# TASK:
Copy every line of the following data that includes the string "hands".

# SOURCE DATA:
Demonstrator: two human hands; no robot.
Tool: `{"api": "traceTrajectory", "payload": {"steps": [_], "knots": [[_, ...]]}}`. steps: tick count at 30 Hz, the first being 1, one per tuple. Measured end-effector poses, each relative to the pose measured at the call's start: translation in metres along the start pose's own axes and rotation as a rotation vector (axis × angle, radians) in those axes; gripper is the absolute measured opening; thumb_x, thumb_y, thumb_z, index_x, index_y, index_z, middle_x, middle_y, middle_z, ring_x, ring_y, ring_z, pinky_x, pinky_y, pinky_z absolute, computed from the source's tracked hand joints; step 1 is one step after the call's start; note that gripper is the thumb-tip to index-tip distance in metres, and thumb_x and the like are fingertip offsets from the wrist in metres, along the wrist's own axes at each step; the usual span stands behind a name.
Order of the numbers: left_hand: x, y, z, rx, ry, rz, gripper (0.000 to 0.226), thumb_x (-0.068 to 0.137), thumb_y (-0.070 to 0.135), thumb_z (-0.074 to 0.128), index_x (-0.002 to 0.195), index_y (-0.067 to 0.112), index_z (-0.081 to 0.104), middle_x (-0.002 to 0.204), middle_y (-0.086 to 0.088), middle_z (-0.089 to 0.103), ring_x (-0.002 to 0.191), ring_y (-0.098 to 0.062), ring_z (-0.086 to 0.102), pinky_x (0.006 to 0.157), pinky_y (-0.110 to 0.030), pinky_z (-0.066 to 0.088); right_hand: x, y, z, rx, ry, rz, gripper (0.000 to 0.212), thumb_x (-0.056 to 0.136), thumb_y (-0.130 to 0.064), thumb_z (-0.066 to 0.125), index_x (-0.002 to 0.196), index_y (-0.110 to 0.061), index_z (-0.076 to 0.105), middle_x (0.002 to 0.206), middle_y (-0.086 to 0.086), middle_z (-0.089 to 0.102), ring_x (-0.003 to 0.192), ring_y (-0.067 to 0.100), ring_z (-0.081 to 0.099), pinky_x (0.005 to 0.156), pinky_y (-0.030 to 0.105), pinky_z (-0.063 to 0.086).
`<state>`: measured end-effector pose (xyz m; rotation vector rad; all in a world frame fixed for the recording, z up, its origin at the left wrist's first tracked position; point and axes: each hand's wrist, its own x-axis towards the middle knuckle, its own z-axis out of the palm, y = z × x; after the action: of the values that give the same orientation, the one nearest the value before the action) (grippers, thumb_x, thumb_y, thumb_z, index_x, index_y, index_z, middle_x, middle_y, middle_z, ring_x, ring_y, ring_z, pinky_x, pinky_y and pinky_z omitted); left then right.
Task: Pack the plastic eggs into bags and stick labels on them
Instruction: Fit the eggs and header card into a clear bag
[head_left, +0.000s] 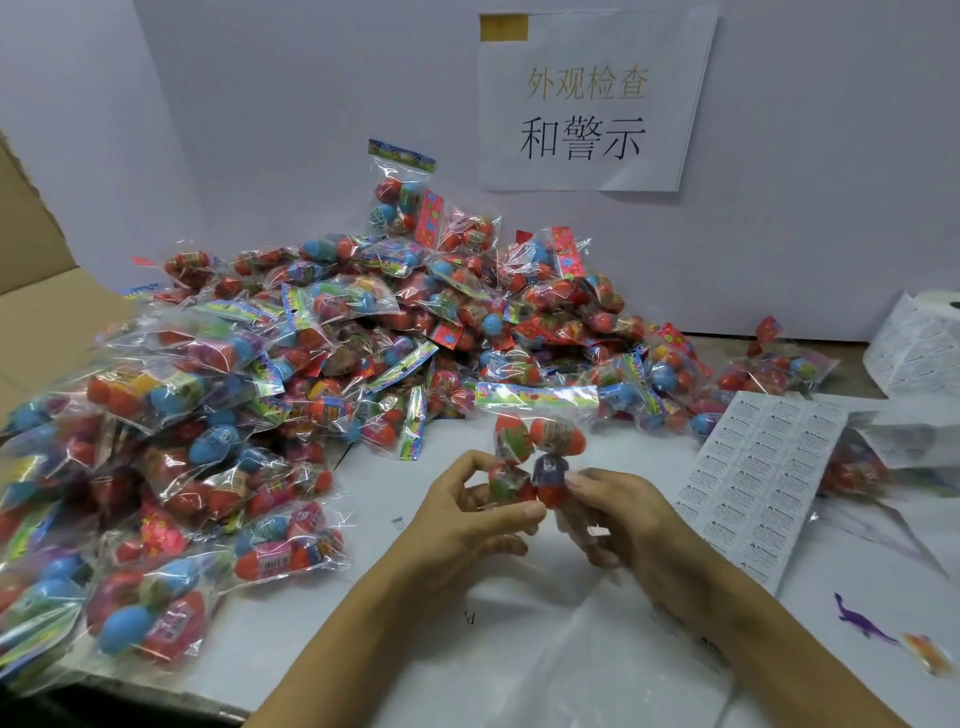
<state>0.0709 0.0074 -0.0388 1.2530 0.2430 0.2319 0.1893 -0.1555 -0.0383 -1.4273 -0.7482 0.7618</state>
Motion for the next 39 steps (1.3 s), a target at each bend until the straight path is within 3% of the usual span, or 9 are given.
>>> {"api": "traceTrajectory", "payload": {"steps": [3,9,14,19,25,29,32,36,39], "knots": [[-0.001,0.001,0.001,-0.003,0.016,0.038,0.048,0.072,0.001,0.087,0.108,0.005,0.055,0.086,-0.021,0.073,0.076,-0.028,0.072,0.064,-0.03,0.057,-0.002,0.0,0.002,-0.11,0.025,0.011,0.037,0.073,-0.054,0.078,0.088,-0.02,0.077,0.075,0.004,0.066,0.057,0.01,0.049,0.047,0.021,0.035],[-0.001,0.008,-0.006,-0.13,0.004,-0.002,0.058,0.067,0.0,0.087,0.117,0.002,0.057,0.106,-0.033,0.072,0.092,-0.039,0.075,0.076,-0.037,0.061,-0.004,-0.006,-0.009,-0.009,0.093,0.029,0.016,0.082,-0.002,0.078,0.09,-0.015,0.082,0.076,0.011,0.073,0.065,0.012,0.061,0.052,0.021,0.044],[-0.002,0.011,-0.011,-0.142,-0.044,-0.023,0.053,0.073,-0.005,0.08,0.124,-0.003,0.062,0.114,-0.033,0.07,0.102,-0.042,0.073,0.081,-0.038,0.062,-0.003,-0.011,-0.018,0.044,0.193,0.082,0.022,0.066,-0.02,0.082,0.086,-0.012,0.082,0.081,0.012,0.076,0.067,0.014,0.067,0.054,0.021,0.047],[0.002,0.007,-0.015,-0.082,0.113,0.038,0.035,0.072,0.001,0.078,0.105,-0.008,0.07,0.1,-0.031,0.074,0.092,-0.037,0.076,0.074,-0.032,0.062,-0.004,-0.012,-0.021,0.001,0.284,0.078,0.028,0.059,-0.031,0.084,0.083,-0.019,0.083,0.084,0.007,0.078,0.072,0.013,0.072,0.053,0.019,0.047],[0.005,0.002,-0.012,-0.03,0.248,0.127,0.034,0.058,0.011,0.086,0.089,0.001,0.078,0.09,-0.028,0.076,0.082,-0.032,0.077,0.072,-0.032,0.062,-0.002,-0.008,-0.01,-0.02,0.361,0.029,0.005,0.073,-0.016,0.085,0.077,-0.016,0.082,0.077,0.007,0.077,0.067,0.01,0.069,0.049,0.018,0.047],[0.005,0.002,-0.012,-0.046,0.31,0.135,0.031,0.051,0.012,0.089,0.079,0.005,0.079,0.086,-0.027,0.075,0.078,-0.033,0.077,0.069,-0.031,0.062,-0.003,-0.01,-0.007,-0.013,0.38,-0.013,0.007,0.071,-0.017,0.086,0.073,-0.014,0.079,0.075,0.007,0.076,0.066,0.013,0.071,0.049,0.018,0.049],[0.004,0.002,-0.014,-0.047,0.332,0.13,0.03,0.056,0.004,0.087,0.084,0.0,0.076,0.086,-0.029,0.074,0.077,-0.035,0.076,0.068,-0.032,0.062,-0.005,-0.013,-0.005,0.009,0.382,-0.031,0.023,0.063,-0.027,0.085,0.076,-0.009,0.077,0.076,0.012,0.076,0.07,0.022,0.075,0.051,0.021,0.053],[0.002,0.003,-0.012,0.002,0.197,0.077,0.033,0.063,-0.005,0.087,0.093,0.007,0.082,0.093,-0.023,0.076,0.077,-0.028,0.074,0.07,-0.033,0.062,-0.005,-0.013,-0.002,0.03,0.376,-0.007,0.037,0.057,-0.03,0.083,0.081,-0.004,0.072,0.075,0.016,0.075,0.068,0.028,0.075,0.051,0.024,0.055],[0.002,0.003,-0.009,0.016,0.094,0.004,0.026,0.072,0.0,0.07,0.093,0.008,0.081,0.087,-0.016,0.073,0.069,-0.024,0.067,0.069,-0.036,0.061,-0.002,-0.009,0.0,0.048,0.354,0.039,0.033,0.071,-0.013,0.085,0.091,-0.006,0.06,0.064,0.01,0.066,0.057,0.027,0.071,0.044,0.025,0.049]]}}
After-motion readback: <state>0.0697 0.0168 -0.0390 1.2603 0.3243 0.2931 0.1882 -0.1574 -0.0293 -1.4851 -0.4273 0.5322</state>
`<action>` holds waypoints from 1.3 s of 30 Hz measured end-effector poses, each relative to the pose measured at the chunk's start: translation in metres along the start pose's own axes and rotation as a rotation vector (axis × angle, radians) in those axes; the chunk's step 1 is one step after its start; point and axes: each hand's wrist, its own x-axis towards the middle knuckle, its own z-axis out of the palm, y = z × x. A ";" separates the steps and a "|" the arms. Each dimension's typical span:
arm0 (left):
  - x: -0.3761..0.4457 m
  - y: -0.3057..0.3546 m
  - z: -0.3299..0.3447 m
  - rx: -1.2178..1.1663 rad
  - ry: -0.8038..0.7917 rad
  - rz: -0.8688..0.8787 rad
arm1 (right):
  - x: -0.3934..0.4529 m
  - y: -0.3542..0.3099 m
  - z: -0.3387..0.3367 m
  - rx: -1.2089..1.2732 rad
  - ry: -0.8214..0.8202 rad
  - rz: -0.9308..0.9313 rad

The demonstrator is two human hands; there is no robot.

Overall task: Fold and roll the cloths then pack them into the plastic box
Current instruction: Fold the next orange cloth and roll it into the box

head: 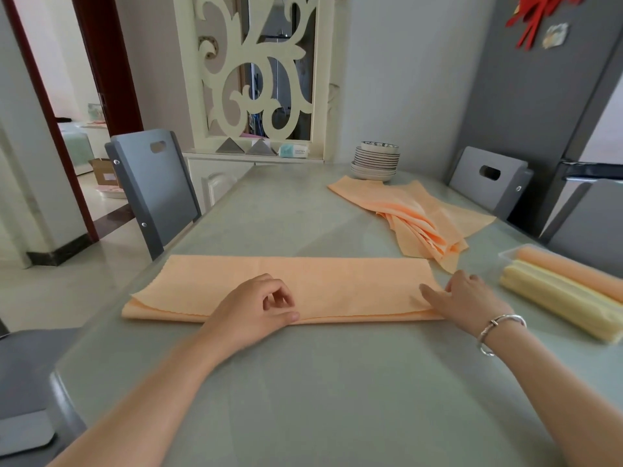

# WRITTEN REPLY:
Demonstrator: two human hands; no robot.
The demonstrator is two human hands; there is no robot.

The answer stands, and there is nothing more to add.